FOR IMMEDIATE RELEASE
Investors challenge 18 oil and gas companies on climate change, hydraulic fracturing, and sustainability risks
Investors act on climate and energy challenges while Washington waits
Leading U.S. investors today announced they have filed shareholder resolutions with Exxon-Mobil, Chevron, Chesapeake Energy, ConocoPhillips and 14 other oil and gas companies, pressing them to disclose their plans for managing environmental and workplace challenges such as hydraulic fracturing, greenhouse gas emissions and worker safety.
“The common thread of these resolutions is stronger management focus on environmental and social challenges that will have real bottom line impacts,” said Mindy Lubber, director of the Investor Network on Climate Risk (INCR) and president of Ceres, which helps coordinate the filings. “These investors are telling companies they expect to see real progress on climate change, clean energy and other sustainability fronts, despite the policy paralysis in Washington.”
Most of the resolutions with oil & gas firms are associated with financial risks from hydraulic fracturing—called “fracking”— for natural gas. Resolutions filed with EOG Resources, Chevron, Penn Virginia, Anadarko Petroleum, Range Resources, Chesapeake Energy, Noble Energy, Ultra Petroleum, Exxon Mobil, and Stone Energy seek detailed financial accountings of how the companies are addressing the risks associated with community concerns, regulatory changes and drilling moratoriums.
“As community opposition and regulatory risks for fracking operations grow, investors are likewise concerned about how businesses are managing their exposure to these risks,” said Larisa Ruoff, Green Century Capital Management, which filed resolutions with Chesapeake Energy, Chevron, EOG Resources, Noble Energy and Ultra Petroleum, and coordinates efforts to press companies on fracking risks along with the Investor Environmental Health Network.

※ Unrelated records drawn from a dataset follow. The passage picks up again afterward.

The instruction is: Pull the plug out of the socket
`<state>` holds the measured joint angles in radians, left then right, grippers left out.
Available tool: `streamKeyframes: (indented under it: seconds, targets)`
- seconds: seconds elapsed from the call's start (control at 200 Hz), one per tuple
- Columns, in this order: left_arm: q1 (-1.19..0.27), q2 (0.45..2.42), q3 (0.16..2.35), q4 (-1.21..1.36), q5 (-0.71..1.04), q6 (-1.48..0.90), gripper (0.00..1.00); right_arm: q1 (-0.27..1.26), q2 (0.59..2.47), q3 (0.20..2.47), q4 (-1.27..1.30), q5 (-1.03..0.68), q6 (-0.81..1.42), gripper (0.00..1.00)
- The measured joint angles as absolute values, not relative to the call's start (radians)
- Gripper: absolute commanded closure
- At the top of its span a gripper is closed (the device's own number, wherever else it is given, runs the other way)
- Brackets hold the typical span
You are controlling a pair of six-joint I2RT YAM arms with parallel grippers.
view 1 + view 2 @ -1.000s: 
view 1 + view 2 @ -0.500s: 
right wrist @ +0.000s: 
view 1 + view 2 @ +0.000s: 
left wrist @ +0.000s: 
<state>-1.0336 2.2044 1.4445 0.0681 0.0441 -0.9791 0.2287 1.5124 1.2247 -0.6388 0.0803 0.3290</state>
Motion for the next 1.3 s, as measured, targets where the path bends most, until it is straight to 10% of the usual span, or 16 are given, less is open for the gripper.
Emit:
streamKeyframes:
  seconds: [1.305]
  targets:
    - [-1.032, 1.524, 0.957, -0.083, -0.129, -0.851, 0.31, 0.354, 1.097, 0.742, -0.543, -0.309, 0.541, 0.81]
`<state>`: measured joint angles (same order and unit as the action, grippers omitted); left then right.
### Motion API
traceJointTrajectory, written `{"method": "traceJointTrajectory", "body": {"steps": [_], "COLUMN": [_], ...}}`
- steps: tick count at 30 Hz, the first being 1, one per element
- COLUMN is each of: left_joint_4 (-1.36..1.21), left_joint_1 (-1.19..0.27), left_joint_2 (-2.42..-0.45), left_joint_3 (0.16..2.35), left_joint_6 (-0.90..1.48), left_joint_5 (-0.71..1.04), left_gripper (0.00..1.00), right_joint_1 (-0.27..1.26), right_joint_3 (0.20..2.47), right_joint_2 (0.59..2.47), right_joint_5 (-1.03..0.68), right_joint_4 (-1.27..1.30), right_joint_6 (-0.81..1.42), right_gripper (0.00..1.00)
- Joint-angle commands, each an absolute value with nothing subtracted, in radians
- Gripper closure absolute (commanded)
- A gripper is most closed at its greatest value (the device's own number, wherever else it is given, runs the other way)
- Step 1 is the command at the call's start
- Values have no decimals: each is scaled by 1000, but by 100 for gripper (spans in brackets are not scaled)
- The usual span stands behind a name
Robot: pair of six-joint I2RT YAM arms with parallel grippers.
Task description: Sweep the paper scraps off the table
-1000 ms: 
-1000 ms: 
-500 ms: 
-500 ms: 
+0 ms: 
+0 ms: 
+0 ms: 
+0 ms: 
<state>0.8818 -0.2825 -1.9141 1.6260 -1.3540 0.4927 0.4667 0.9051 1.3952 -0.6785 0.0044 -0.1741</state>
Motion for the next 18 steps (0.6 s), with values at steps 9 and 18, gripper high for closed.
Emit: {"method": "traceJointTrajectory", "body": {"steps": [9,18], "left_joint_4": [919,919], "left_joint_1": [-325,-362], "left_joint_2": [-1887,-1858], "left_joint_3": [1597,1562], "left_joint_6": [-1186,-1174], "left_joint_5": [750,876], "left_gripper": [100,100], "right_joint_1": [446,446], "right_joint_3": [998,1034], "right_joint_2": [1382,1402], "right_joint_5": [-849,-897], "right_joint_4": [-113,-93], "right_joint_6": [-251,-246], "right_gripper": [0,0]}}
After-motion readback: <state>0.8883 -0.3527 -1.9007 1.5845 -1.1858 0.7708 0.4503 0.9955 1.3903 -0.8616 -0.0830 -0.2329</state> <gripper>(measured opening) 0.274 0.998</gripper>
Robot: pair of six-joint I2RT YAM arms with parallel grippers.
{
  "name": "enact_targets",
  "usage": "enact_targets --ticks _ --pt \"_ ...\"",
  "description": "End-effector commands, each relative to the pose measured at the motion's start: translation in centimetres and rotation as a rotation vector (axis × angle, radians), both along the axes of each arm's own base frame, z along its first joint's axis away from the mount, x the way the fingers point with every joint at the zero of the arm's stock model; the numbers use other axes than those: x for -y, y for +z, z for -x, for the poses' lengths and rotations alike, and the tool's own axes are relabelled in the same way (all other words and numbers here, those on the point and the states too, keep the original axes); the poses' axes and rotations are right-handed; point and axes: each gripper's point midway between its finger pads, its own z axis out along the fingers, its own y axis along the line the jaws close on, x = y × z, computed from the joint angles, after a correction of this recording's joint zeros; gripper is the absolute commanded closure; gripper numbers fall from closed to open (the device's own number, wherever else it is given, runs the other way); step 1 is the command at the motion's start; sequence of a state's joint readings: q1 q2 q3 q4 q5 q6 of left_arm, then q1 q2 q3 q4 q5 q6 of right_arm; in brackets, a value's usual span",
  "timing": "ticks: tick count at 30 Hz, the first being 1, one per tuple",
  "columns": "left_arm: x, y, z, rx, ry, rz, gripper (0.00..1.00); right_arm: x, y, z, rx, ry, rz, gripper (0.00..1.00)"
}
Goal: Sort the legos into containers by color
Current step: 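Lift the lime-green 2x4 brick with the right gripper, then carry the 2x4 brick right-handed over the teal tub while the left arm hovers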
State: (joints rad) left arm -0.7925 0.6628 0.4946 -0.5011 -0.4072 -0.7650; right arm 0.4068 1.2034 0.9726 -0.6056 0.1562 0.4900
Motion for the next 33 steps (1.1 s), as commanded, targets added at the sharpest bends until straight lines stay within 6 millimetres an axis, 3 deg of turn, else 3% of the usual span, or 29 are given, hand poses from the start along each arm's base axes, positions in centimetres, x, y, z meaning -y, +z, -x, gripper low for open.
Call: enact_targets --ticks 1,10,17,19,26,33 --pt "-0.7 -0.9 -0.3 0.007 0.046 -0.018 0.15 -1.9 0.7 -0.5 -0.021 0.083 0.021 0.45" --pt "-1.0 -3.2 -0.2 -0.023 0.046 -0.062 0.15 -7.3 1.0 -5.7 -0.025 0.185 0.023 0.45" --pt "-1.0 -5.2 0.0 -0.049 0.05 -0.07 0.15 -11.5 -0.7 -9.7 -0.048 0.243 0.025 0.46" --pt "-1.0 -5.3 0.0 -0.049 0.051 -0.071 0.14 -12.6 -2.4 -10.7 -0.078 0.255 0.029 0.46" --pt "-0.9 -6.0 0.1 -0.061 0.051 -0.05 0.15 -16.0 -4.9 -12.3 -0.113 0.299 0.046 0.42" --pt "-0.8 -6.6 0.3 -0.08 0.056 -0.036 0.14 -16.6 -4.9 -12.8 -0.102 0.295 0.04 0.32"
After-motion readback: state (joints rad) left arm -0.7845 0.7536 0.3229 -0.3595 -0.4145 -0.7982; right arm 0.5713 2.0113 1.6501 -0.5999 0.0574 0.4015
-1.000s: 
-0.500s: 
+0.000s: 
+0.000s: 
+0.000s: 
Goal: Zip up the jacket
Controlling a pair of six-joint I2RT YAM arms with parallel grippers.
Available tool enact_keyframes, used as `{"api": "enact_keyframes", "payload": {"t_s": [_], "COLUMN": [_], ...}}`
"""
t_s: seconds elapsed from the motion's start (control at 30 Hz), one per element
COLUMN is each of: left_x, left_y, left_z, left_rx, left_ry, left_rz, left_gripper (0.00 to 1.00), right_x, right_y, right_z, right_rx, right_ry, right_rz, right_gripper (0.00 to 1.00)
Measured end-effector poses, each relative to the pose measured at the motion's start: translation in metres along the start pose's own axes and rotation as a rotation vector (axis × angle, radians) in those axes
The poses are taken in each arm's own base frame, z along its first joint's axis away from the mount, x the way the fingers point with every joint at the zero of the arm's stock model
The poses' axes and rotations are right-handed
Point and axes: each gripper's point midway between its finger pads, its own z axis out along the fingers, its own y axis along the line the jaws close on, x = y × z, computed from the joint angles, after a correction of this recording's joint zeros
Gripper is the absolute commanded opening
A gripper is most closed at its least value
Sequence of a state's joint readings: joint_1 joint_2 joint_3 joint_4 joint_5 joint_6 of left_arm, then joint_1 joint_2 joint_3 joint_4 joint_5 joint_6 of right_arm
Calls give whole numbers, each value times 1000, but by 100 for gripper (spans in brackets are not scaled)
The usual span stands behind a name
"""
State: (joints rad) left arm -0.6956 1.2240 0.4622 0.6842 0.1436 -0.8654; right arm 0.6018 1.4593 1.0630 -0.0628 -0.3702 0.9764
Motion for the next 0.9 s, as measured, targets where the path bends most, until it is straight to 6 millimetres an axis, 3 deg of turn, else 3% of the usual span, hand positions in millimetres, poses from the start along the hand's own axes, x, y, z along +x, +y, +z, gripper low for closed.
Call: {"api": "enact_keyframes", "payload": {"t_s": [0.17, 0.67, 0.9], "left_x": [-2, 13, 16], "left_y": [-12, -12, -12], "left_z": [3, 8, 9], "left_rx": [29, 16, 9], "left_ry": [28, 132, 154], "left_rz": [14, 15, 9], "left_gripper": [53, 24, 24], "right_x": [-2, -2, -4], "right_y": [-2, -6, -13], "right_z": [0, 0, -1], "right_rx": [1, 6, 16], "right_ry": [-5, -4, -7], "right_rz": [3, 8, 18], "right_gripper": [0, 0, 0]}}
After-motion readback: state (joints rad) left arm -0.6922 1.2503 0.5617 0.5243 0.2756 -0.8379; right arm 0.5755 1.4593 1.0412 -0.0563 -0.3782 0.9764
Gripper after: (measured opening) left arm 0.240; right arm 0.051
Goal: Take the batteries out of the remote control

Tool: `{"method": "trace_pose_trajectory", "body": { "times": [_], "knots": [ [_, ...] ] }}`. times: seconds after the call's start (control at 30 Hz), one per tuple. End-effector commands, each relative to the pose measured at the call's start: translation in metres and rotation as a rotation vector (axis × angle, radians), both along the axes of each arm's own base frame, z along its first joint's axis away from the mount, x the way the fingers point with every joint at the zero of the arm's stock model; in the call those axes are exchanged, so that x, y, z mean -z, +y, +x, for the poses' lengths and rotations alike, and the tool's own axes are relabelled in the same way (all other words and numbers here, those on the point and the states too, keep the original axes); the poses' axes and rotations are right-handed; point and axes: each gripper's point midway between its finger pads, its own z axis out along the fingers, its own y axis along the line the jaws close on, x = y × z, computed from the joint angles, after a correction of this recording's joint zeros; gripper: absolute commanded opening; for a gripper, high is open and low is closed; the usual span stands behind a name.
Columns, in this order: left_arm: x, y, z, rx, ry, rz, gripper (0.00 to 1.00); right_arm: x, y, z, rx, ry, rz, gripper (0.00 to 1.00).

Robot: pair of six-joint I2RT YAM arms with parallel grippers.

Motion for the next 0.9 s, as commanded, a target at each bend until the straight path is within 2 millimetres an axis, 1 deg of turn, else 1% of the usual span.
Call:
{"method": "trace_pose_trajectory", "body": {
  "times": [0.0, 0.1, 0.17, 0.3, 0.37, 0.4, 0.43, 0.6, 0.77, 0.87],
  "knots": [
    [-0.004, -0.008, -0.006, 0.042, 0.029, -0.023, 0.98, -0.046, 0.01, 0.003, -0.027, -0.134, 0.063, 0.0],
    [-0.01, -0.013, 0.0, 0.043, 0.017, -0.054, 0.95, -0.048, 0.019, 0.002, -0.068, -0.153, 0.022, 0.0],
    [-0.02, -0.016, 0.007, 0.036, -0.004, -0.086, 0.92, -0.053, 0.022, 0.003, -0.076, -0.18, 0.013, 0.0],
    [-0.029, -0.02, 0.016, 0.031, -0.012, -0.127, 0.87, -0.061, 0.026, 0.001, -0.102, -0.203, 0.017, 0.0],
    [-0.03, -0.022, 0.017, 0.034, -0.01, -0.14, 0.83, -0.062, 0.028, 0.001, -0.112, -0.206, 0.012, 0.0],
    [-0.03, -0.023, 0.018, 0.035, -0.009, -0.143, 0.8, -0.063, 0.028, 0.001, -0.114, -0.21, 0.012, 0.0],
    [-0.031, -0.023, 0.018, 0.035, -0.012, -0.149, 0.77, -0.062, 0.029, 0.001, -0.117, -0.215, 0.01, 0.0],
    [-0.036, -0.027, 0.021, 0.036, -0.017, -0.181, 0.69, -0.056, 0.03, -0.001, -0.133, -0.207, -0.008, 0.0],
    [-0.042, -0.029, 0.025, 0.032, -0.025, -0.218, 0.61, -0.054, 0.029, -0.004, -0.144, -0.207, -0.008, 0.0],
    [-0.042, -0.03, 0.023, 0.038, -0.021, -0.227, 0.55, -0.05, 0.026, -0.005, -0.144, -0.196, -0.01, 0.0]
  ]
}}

The resolutions come as public opposition to the controversial extraction technology continues to grow. They follow other resolutions filed in recent years that have achieved significant improvements in the homebuilding, electric power and other industries, as detailed in Proxy Power: Shareholder Successes on Climate, Energy & Sustainability.
“Shareholder resolutions that promote transparency and disclosure are potent weapons to ensure that companies are operating safely and in the long-term interest of investors,” said New York State Comptroller Thomas P. DiNapoli, whose office manages the $146.9 billion Common Retirement Fund. "Oil and gas companies that are held by the Common Retirement Fund must operate in a manner that promotes long-term sustainability, especially when dealing with natural gas, a critical part of our nation’s energy supply."
Other resolutions filed this year with oil & gas firms request that they:
- Set greenhouse gas reduction goals or report on climate change risks to the company (ConocoPhillips, Exxon-Mobil). The Exxon-Mobil resolution builds on similar a resolution filed last year that received 26.5% shareholder support. Companies that voluntarily disclose their greenhouse gas emissions and carbon reduction strategies have been found to have higher stock value, according to a recent study from the UC Davis Graduate School of Management.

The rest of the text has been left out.